Les clés pour investir dans la pierre

Les clés pour investir dans la pierre
Mardi 22 septembre 2015

Le rendement de l’immobilier est affecté par la fiscalité. Tout dépend du régime choisi. Nous passons en revue les principaux mécanismes.
 
La location meublée
Les revenus issus de la location d’un ou de plusieurs biens meublés sont taxés dans la catégorie des bénéfices industriels et commerciaux (BIC), sous réserve de respecter des conditions d’habitabilité en termes de meubles. C’est le cas notamment des locations ponctuelles, saisonnières, ou de biens situés dans des résidences gérées avec services (résidences étudiantes, de loisirs, de tourisme d’affaires, seniors, personnes âgées dépendantes).
Deux régimes cohabitent : les locations meublées non professionnelles (LMNP) et meublées professionnelles (LMP). Le premier dispositif est le plus facile à adopter pour un particulier dont les revenus locatifs ne constituent pas sa principale source de revenus.

Le « micro-BIC » : ce régime peut s’appliquer quand les recettes annuelles brutes encaissées en 2015 ne dépassent pas 32.900 € (hors taxes). Dans ce cas, le fisc pratique un abattement forfaitaire automatique de 50 %. Résultat : seule la moitié des bénéfices est taxée. Les propriétaires de gîtes ruraux, de meublés de tourisme et de chambres d’hôtes bénéficient de ce même régime avec un plafond de recettes supérieur, fixé à 82.200 € (hors taxe) par an, et l’abattement pratiqué est de 71 %.
Attention : si l’on opte pour ce régime, on est bloqué pendant trois ans. Pour un bien ancien qui aura besoin, à terme, de travaux, mieux vaut choisir le régime réel. L’idée est d’avoir des revenus sans fiscalité.
Si les recettes sont inférieures au seuil du micro-BIC et que vos frais excèdent l’abattement accordé (soit 50 %), il est en effet tout à fait possible d’opter pour le régime réel.

Le régime réel : au-delà de ces seuils (32.900 et 82.200 €) ou sur option du bailleur, c’est le régime réel du BIC qui s’applique. Ce régime fait l’objet d’une déclaration spéciale. Dans ce cas, on déduit des recettes encaissées sur l’année la totalité des charges courantes, les amortissements du bien en fonction de la durée réelle d’utilisation et les intérêts de l’emprunt contracté pour l’acquisition du bien ou de l’immeuble.
Lorsque les charges sont supérieures aux recettes, on constate alors un déficit. C’est une bonne option pour adoucir l’impôt.

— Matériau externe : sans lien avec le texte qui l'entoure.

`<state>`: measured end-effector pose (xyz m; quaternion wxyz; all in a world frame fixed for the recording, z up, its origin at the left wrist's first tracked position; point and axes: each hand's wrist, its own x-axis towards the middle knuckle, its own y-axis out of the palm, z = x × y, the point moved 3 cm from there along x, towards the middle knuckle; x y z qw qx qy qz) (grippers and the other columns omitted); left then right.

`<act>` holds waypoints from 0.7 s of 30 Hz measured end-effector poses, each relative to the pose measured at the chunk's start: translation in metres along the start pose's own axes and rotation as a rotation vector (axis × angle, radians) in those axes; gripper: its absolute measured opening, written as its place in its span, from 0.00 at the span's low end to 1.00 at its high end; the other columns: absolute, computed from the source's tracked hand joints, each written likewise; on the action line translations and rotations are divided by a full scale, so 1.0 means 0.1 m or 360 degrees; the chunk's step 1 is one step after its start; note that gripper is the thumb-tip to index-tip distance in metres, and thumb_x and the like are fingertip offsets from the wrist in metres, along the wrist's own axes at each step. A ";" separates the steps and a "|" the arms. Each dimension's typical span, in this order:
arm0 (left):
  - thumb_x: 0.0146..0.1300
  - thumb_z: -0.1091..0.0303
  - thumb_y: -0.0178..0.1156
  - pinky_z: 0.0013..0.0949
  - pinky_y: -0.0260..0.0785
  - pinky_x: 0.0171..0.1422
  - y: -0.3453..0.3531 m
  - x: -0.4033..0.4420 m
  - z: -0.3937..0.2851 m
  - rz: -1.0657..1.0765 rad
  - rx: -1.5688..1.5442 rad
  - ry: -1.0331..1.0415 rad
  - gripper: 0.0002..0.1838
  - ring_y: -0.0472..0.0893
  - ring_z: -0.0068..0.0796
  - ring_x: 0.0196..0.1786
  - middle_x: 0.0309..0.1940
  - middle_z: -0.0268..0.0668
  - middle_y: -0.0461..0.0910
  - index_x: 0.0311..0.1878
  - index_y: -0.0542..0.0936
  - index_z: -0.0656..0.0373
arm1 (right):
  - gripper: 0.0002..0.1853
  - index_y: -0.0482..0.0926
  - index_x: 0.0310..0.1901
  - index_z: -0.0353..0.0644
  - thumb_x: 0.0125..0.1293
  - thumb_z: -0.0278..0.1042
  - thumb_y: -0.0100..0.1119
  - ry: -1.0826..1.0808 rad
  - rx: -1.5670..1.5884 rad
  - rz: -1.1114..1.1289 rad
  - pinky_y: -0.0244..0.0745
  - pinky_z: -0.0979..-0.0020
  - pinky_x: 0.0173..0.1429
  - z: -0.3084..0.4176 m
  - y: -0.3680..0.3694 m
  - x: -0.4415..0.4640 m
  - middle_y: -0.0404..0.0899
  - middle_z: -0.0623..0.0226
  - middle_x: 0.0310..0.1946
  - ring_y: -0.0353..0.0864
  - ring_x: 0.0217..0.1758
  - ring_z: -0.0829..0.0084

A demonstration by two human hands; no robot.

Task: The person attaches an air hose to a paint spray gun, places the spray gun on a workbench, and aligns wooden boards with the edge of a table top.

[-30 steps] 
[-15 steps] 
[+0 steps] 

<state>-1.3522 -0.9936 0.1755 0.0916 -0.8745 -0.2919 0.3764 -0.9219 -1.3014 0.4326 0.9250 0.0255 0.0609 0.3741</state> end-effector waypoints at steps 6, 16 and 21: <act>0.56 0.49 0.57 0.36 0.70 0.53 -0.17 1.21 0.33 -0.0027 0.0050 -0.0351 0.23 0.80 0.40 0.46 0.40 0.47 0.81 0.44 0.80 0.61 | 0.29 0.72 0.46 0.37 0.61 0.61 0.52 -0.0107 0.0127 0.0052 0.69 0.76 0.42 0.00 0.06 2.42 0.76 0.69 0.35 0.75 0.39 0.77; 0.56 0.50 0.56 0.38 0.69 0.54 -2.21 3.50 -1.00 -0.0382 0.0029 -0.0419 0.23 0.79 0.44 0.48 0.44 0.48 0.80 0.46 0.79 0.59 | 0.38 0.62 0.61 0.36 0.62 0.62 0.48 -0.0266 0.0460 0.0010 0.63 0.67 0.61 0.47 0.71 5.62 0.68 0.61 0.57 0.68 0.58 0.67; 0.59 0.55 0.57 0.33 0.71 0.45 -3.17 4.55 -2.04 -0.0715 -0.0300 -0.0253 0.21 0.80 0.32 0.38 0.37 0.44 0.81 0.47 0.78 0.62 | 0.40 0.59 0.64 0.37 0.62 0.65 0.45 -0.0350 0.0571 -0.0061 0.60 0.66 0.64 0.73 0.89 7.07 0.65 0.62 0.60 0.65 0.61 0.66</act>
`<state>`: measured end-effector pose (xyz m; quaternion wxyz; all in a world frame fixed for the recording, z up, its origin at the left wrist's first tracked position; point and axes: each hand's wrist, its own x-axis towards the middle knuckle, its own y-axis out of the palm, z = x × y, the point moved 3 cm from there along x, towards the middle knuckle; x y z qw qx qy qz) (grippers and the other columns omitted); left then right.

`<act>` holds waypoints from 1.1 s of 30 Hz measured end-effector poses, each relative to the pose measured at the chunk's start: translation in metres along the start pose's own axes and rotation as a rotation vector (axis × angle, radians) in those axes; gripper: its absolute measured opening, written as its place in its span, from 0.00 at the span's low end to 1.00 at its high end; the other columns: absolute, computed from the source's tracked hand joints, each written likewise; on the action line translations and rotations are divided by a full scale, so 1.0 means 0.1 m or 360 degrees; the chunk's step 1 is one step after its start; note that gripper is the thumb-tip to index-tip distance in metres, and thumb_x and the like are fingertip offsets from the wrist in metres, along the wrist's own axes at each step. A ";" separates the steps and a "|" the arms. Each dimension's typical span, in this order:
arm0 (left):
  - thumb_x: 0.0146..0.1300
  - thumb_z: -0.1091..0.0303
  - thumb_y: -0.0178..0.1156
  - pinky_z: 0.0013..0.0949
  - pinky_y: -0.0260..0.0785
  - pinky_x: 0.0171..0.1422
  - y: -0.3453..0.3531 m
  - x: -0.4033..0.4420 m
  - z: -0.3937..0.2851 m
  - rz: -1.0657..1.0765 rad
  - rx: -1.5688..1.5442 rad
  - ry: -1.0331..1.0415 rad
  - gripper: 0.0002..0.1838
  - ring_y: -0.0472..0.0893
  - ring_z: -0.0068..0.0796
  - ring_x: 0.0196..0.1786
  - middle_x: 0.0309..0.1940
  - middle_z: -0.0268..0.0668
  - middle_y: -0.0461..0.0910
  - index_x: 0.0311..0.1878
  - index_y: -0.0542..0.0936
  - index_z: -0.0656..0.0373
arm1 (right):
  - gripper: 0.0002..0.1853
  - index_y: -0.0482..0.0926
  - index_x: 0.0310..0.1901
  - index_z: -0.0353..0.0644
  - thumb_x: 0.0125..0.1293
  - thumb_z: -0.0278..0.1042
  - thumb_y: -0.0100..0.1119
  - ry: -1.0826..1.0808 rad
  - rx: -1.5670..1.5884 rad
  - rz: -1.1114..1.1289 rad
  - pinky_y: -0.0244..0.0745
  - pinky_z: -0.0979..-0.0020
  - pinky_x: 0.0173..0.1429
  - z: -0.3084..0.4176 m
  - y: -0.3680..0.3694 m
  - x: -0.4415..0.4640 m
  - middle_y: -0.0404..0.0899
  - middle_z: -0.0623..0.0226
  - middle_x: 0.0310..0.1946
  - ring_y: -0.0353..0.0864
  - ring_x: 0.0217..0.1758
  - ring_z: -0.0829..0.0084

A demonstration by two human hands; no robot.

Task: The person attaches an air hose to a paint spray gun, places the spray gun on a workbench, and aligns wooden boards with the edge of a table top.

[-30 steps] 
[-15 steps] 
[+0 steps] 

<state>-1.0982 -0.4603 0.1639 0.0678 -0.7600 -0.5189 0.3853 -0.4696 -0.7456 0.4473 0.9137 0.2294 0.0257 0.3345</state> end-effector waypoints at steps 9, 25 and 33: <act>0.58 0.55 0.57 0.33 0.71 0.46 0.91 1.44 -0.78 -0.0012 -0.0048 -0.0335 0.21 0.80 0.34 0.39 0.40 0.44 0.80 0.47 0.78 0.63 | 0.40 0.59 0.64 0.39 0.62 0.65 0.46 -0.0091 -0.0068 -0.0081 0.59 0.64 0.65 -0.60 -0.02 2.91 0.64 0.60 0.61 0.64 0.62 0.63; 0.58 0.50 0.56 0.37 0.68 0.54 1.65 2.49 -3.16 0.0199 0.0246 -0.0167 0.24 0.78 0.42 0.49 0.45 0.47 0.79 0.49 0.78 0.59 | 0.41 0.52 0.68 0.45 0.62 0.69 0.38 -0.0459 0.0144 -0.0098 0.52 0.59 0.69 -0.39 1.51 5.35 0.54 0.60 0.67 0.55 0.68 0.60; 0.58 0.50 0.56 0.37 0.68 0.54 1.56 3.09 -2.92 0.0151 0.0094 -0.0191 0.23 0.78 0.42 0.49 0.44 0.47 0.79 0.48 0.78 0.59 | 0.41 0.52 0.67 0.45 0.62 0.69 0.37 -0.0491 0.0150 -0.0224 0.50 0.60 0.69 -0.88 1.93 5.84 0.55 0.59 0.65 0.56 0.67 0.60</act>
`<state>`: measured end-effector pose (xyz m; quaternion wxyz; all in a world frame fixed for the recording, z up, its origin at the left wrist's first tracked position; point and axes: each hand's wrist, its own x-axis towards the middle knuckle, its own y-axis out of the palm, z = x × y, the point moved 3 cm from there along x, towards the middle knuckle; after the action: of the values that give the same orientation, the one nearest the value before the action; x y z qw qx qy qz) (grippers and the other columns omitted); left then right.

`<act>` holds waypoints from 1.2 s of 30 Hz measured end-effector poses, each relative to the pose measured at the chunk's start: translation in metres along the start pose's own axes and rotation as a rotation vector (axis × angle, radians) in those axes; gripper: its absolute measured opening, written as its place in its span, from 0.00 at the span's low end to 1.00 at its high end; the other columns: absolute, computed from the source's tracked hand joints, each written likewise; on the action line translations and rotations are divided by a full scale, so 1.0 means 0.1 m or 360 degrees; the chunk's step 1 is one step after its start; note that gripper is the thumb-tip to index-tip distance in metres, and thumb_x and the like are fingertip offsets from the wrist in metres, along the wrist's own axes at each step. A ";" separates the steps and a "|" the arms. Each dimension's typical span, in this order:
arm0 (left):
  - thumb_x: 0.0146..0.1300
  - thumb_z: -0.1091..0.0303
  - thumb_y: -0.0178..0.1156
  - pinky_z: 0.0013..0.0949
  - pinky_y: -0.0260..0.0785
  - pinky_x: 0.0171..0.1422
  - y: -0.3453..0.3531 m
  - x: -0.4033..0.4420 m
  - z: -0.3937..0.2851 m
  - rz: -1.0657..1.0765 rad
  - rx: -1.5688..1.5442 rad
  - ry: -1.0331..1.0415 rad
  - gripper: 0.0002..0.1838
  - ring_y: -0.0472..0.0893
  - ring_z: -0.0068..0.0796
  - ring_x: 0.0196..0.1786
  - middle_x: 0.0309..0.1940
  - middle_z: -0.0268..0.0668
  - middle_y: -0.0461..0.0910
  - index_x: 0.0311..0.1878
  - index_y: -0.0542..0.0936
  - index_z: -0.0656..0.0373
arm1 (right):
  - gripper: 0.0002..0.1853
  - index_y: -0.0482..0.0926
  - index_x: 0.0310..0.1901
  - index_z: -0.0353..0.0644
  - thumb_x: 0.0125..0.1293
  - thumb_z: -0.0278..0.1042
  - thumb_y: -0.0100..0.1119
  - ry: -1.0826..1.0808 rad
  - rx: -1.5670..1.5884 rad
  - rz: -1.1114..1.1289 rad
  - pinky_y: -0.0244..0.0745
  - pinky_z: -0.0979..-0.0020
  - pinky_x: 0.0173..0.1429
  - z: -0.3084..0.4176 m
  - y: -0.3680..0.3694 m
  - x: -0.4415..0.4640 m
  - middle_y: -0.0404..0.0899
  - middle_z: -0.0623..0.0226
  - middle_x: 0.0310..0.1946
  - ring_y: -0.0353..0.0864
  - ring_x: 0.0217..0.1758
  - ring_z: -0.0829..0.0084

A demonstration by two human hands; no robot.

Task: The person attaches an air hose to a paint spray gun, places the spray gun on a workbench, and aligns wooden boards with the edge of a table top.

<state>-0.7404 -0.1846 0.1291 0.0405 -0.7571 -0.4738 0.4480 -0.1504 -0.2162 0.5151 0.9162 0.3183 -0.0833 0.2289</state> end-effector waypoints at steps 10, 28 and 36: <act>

La location meublée non professionnelle
En LMNP, le déficit n’est imputable que sur des bénéfices de même nature réalisés au cours de la même année ou des dix années suivantes. Ce régime s’applique à l’investissement dans certaines résidences services meublées (étudiantes, de tourisme classé, etc.) ; la détermination du revenu foncier et le déficit engendré s’impute sans limitation de montant sur le revenu global. Si l’immeuble n’est pas occupé par le ­propriétaire (donc immeuble loué en totalité) et génère des recettes, alors la totalité des charges foncières afférentes à l’immeuble peut être imputée sur les revenus fonciers. En cas de constatation d’un déficit, celui-ci est imputable sans limitation de montant sur le revenu global de l’investisseur.